ABOUT THIS EXERCISE = Give again, unaltered, the lines of the listing below that run from the line having "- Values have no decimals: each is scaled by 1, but" through the line having "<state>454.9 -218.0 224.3".

++++++

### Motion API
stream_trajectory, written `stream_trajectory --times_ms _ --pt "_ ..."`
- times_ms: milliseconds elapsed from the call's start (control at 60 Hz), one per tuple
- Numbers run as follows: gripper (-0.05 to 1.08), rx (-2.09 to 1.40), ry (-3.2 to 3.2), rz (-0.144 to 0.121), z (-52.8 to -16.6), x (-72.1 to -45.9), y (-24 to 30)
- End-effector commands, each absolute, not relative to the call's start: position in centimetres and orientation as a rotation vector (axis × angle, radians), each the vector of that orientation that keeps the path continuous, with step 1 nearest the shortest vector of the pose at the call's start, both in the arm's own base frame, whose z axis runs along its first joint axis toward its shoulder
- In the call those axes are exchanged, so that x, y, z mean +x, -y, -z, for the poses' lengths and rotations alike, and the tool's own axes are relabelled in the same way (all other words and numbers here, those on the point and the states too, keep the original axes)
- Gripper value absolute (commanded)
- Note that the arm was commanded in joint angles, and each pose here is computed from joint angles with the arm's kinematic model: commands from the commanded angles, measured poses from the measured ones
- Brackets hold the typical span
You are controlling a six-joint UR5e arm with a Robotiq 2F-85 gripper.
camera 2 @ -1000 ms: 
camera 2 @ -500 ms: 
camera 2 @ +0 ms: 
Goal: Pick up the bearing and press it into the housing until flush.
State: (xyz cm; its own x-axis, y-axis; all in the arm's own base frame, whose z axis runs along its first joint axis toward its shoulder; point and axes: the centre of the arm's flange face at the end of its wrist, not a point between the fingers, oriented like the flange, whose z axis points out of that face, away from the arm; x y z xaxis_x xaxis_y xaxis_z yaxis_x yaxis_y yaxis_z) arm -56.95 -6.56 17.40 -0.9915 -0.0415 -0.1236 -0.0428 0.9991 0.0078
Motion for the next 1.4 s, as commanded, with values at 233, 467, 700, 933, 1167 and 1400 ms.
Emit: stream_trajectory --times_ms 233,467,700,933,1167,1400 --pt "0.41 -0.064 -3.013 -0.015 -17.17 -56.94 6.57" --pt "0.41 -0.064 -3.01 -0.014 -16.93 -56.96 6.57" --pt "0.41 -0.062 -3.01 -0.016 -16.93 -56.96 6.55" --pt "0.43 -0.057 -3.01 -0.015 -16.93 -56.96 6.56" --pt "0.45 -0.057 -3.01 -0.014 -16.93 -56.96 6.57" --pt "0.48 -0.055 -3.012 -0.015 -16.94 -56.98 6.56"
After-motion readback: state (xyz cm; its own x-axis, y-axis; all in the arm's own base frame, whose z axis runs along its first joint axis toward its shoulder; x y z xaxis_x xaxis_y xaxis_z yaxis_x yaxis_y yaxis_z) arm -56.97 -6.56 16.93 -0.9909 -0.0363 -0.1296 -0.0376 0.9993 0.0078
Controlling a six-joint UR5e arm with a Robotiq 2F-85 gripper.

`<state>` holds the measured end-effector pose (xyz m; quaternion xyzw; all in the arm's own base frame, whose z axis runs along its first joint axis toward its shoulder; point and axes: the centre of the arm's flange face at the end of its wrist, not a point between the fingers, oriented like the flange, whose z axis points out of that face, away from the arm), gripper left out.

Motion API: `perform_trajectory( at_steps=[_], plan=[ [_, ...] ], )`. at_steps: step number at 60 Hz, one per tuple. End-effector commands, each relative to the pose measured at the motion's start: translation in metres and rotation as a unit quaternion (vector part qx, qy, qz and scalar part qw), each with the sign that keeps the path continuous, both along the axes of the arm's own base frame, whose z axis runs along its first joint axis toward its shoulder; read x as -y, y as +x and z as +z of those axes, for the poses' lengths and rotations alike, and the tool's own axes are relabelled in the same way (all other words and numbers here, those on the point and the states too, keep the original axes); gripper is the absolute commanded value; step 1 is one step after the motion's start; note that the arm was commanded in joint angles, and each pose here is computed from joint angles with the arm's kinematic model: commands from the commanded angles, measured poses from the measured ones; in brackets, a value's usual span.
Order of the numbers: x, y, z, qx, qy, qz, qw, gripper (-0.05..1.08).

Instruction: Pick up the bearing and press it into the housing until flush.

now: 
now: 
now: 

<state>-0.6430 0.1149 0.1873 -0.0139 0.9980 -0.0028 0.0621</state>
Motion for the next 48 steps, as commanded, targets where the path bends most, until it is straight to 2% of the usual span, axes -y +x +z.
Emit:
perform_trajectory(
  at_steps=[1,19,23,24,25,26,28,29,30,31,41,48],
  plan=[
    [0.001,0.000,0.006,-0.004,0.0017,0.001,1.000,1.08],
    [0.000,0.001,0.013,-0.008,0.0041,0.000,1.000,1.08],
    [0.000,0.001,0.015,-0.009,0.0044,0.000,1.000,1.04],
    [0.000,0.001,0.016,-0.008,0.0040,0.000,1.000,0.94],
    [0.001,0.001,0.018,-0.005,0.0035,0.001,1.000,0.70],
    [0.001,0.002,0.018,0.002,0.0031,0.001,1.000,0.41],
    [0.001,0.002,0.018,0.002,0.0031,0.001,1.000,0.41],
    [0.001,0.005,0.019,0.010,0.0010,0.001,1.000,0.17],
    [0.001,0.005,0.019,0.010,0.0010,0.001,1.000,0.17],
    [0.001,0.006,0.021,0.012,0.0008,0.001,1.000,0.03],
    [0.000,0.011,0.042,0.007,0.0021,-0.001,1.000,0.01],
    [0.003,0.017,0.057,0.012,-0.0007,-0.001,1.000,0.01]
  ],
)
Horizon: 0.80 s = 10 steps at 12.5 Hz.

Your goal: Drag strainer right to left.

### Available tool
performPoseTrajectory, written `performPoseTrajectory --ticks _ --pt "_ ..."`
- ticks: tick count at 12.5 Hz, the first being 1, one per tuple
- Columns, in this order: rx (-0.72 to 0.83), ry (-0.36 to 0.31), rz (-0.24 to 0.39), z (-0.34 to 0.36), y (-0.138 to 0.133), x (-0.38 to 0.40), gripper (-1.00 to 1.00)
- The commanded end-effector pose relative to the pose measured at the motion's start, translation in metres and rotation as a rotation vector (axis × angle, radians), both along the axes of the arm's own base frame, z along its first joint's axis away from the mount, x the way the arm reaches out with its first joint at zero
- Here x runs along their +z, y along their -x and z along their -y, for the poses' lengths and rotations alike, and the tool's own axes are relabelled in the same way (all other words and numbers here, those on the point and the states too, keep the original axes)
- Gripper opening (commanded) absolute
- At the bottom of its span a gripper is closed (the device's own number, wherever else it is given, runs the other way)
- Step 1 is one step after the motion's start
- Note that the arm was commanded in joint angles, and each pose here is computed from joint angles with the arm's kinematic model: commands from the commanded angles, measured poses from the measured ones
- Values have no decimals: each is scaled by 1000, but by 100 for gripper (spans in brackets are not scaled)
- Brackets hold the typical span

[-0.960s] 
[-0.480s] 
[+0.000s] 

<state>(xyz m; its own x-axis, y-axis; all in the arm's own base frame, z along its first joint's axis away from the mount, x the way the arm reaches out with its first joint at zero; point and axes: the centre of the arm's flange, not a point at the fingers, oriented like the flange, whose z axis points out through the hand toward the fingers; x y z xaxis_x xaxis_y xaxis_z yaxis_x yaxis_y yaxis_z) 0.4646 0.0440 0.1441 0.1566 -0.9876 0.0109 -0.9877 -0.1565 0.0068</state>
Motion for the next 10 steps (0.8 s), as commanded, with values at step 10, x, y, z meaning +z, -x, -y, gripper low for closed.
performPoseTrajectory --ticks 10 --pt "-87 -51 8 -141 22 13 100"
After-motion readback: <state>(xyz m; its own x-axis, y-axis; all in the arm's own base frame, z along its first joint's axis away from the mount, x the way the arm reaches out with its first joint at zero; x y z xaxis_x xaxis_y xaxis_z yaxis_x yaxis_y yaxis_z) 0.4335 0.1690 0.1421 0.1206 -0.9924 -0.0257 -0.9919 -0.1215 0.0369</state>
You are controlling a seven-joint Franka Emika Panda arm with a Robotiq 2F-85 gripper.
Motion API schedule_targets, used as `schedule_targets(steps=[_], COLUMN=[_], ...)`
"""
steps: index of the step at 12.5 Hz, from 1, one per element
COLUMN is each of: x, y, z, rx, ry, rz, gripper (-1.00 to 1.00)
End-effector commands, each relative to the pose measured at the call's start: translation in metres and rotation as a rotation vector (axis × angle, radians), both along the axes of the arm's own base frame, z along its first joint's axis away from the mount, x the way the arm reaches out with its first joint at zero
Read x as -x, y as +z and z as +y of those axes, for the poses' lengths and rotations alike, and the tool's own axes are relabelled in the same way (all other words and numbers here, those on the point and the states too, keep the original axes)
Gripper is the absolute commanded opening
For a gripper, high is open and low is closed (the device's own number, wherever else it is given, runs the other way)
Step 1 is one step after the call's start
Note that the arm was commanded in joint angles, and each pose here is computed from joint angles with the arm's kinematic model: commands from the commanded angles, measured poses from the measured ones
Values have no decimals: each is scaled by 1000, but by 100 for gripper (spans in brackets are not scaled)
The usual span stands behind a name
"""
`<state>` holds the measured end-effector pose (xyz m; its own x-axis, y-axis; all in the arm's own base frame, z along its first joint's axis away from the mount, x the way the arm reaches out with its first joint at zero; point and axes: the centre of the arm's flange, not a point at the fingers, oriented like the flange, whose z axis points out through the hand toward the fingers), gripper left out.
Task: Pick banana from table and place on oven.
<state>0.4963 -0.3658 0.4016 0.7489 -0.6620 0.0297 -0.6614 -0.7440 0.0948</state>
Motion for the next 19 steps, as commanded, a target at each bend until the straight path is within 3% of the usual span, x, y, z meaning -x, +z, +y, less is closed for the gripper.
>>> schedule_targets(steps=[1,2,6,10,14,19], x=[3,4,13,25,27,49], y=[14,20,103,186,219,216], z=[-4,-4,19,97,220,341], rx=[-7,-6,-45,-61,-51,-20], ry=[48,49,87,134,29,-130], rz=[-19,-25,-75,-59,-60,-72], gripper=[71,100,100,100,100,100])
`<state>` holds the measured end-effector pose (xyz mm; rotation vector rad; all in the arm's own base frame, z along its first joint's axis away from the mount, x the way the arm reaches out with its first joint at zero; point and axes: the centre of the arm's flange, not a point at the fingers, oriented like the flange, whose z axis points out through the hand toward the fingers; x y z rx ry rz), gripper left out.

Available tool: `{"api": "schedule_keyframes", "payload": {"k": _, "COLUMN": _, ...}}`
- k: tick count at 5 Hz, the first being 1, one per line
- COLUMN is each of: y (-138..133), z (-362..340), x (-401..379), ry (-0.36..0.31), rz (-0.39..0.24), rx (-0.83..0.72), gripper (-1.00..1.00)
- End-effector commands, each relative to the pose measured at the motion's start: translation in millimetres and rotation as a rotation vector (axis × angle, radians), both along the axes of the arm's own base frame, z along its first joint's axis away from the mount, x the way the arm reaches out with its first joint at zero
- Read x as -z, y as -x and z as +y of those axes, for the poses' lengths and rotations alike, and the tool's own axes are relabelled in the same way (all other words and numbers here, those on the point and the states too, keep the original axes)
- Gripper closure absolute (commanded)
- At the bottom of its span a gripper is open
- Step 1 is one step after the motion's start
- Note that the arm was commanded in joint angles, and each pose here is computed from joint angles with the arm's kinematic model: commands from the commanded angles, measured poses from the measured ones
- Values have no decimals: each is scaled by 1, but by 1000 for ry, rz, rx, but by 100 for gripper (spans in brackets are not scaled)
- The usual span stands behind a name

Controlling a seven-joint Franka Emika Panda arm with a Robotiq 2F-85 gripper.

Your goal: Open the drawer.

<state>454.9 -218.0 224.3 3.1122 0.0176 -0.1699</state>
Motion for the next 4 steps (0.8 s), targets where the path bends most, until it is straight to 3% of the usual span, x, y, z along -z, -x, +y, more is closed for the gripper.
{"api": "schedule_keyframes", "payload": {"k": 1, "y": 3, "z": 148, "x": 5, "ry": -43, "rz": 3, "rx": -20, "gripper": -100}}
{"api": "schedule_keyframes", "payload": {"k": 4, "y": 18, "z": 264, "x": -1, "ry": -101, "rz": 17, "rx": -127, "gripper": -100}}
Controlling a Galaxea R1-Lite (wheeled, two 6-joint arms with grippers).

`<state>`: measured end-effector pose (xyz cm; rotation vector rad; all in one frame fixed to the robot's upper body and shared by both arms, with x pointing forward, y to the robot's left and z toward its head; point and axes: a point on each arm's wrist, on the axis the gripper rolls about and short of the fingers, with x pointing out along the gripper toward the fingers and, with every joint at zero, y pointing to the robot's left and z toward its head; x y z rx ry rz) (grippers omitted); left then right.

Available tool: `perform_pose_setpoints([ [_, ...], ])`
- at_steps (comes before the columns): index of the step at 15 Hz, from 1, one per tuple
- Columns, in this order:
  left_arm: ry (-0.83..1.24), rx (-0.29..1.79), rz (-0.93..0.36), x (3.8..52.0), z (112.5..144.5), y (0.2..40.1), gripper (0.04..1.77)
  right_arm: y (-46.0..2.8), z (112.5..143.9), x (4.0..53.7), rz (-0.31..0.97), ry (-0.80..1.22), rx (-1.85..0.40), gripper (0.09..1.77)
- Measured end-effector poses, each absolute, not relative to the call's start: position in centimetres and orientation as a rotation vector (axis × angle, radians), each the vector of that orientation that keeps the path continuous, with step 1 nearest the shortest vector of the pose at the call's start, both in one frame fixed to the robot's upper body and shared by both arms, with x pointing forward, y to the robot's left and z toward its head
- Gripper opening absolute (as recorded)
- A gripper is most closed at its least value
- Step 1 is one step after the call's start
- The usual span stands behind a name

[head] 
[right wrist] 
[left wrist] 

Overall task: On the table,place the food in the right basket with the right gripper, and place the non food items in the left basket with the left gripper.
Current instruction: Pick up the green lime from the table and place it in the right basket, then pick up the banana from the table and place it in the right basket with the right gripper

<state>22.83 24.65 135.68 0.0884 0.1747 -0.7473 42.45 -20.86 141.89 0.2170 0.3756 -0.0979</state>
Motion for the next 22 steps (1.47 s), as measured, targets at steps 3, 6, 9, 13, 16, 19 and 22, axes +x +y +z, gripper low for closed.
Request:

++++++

OUTPUT OF THE TASK =
- Values have no decimals: each is scaled by 1, but by 1000 for ry, rz, rx, but by 100 for gripper (spans in brackets are not scaled)
- The usual span stands behind a name

Controlling a seven-joint Franka Emika Panda arm with a Robotiq 2F-85 gripper.

Your goal: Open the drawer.

<state>454.9 -218.0 224.3 3.1122 0.0176 -0.1699</state>

The exercise is finished and nothing remains.